• What to work on:
Find every line below where the word "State" occurs, then give how many you found and nothing else.

(Data items)
- - - - -

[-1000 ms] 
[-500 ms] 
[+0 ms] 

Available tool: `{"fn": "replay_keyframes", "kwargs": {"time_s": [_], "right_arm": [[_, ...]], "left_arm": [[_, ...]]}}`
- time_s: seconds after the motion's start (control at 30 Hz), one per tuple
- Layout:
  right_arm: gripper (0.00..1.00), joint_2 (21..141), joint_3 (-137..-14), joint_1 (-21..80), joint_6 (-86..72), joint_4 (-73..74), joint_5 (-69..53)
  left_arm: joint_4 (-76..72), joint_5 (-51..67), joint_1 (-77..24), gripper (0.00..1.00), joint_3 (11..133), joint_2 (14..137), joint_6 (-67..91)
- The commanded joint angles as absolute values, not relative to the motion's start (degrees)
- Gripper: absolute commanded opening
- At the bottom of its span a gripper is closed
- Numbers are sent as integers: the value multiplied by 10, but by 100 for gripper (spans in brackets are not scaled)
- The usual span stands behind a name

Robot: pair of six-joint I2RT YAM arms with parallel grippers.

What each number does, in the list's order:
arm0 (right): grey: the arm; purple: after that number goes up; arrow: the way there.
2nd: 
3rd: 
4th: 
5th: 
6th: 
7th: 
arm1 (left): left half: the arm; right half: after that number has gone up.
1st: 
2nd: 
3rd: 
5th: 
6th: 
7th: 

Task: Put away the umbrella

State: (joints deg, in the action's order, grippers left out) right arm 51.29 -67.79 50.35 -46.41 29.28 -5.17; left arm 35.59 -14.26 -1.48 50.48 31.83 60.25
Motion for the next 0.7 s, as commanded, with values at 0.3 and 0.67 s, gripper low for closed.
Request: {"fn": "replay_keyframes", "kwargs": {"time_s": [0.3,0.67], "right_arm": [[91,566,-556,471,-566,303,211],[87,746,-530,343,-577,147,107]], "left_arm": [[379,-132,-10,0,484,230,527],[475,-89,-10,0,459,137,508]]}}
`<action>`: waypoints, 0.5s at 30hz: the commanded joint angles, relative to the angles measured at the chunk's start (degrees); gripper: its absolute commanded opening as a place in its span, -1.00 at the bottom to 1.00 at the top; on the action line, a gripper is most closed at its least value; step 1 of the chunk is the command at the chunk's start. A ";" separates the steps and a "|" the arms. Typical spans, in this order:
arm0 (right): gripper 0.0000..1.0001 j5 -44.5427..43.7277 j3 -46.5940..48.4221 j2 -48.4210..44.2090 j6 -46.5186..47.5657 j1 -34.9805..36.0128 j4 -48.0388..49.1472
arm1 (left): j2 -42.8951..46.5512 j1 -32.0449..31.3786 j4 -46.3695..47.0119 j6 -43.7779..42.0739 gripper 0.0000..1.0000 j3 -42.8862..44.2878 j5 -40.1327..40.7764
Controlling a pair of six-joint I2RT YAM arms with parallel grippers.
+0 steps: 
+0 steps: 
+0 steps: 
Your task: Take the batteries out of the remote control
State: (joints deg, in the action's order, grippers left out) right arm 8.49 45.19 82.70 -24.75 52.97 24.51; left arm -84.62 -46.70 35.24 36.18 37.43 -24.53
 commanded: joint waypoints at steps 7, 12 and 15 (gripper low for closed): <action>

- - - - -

• Solution to this task:
2